Renan Calheiros decidiu igualmente acolher as sugestões de outros senadores e indiciar mais 15 pessoas, entre elas o governador do Amazonas, Wilson Lima. E confirmou a inclusão da sugestão para banir Bolsonaro das redes sociais. Ao todo, 80 pessoas estão indiciadas no relatório.

O senador Flávio Bolsonaro, que é suplente na comissão, também passou pela CPI para intervir. “Todas as vacinas foram viabilizadas pelo governo Bolsonaro”, afirmou o filho do Presidente, que ocupa um cargo na câmara alta. “Vimos até ao último momento alguns senadores da CPI a subirem aos caixões das 600 mil vítimas para fazer politiquice barata”, acusou também o senador, que disse que este era um relatório “totalmente político”. Flávio Bolsonaro também criticou o relator Renan Calheiros, que disse ser “como um vampiro a guardar o banco de sangue”.

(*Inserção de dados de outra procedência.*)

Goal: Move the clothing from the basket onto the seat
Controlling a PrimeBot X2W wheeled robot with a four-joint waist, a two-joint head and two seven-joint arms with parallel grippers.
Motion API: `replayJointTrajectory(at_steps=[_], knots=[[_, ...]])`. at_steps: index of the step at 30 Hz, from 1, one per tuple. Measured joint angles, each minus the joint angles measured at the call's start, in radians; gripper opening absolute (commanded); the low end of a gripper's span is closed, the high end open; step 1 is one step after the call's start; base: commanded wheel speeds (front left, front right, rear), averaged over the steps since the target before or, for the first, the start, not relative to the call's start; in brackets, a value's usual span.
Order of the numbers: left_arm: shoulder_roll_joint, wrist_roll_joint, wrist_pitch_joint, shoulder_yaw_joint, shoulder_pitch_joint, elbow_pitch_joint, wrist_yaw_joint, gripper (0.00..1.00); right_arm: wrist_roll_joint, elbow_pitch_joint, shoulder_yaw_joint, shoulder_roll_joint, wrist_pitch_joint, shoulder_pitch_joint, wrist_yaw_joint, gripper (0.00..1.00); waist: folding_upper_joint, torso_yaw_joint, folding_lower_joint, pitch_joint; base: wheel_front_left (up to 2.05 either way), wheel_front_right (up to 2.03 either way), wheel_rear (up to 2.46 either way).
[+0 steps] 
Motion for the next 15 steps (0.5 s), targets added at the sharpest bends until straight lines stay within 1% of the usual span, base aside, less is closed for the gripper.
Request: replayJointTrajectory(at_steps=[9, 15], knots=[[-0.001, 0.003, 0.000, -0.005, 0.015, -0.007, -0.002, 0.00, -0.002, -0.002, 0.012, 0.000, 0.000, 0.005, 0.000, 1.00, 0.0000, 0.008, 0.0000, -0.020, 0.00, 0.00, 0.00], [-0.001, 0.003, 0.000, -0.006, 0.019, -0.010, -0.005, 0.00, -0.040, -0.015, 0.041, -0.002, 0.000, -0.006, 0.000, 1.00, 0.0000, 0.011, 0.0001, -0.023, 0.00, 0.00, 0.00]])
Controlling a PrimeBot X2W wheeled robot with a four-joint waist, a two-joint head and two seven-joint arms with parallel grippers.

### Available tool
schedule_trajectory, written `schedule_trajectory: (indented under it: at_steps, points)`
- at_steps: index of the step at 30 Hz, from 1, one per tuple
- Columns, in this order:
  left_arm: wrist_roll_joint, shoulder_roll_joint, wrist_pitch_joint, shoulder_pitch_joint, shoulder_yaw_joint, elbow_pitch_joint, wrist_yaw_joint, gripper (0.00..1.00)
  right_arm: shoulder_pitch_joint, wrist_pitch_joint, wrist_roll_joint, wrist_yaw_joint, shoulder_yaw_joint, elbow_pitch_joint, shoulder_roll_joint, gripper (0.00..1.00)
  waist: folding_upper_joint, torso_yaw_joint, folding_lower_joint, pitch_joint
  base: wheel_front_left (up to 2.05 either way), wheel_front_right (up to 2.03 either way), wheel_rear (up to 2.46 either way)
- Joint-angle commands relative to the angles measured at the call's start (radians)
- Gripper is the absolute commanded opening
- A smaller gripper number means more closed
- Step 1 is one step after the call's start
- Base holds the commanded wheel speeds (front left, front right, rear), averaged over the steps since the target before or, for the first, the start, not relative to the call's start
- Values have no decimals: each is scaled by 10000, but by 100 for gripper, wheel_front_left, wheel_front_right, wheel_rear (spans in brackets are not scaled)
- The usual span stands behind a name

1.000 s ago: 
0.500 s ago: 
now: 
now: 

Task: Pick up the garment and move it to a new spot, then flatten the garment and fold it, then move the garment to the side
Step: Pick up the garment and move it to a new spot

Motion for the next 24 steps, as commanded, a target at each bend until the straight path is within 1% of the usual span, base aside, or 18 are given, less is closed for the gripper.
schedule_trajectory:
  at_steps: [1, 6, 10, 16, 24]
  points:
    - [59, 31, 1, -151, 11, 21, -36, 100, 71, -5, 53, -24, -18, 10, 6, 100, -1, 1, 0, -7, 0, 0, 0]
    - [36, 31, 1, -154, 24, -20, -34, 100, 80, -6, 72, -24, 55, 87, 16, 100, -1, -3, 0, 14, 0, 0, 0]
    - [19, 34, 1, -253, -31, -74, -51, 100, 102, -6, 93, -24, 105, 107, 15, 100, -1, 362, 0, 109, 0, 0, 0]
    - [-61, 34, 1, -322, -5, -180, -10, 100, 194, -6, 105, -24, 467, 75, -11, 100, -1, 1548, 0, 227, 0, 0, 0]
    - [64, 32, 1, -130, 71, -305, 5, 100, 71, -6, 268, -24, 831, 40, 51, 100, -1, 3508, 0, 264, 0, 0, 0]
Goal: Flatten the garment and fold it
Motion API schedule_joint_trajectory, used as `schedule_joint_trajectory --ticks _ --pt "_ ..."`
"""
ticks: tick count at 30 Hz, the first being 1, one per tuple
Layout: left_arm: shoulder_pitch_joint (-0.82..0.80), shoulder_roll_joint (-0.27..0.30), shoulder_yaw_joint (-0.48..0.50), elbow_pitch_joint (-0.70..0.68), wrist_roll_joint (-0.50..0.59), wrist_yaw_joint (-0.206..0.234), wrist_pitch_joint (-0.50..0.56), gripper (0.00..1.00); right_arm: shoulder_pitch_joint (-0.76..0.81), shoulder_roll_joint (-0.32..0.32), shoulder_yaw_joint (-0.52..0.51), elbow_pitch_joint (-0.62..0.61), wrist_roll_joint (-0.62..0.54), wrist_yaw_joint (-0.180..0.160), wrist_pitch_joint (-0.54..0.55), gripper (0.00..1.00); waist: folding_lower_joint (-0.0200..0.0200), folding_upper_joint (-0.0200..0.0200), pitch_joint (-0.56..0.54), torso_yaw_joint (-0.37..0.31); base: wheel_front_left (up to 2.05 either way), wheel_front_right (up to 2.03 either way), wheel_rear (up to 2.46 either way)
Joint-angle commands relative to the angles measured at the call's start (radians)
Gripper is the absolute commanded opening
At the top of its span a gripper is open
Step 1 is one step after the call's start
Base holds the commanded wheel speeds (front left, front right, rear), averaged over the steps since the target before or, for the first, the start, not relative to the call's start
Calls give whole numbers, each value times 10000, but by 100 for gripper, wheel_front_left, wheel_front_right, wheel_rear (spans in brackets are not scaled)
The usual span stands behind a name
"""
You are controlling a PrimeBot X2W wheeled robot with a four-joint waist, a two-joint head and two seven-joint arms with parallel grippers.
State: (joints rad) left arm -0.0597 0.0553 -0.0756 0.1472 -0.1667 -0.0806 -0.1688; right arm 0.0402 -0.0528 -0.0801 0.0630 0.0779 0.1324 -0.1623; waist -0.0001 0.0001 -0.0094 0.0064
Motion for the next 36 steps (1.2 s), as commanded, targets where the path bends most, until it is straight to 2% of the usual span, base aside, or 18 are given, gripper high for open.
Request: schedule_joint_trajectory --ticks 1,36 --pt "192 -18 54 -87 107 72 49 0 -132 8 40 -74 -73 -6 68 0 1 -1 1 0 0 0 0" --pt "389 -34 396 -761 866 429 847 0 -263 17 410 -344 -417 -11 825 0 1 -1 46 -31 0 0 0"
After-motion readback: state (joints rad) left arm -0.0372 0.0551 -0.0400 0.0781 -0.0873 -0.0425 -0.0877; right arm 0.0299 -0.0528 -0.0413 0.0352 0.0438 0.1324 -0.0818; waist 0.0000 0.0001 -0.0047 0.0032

O relatório final acabou por ser aprovado com sete votos a favor. Nas declarações finais, a maioria dos senadores que aprovaram o documento frisaram que o faziam em homenagem às mais de 600 mil vítimas da Covid-19 no país.

O relatório será agora encaminhado para o Ministério Público, a Câmara dos Deputados e o Tribunal Penal de Haia. O Ministério Público é o órgão que tem poderes para acusar judicialmente o Presidente, mas o procurador-geral, Augusto Aras, é próximo do Presidente e não tem dado sinais de que pretende avançar com uma acusação.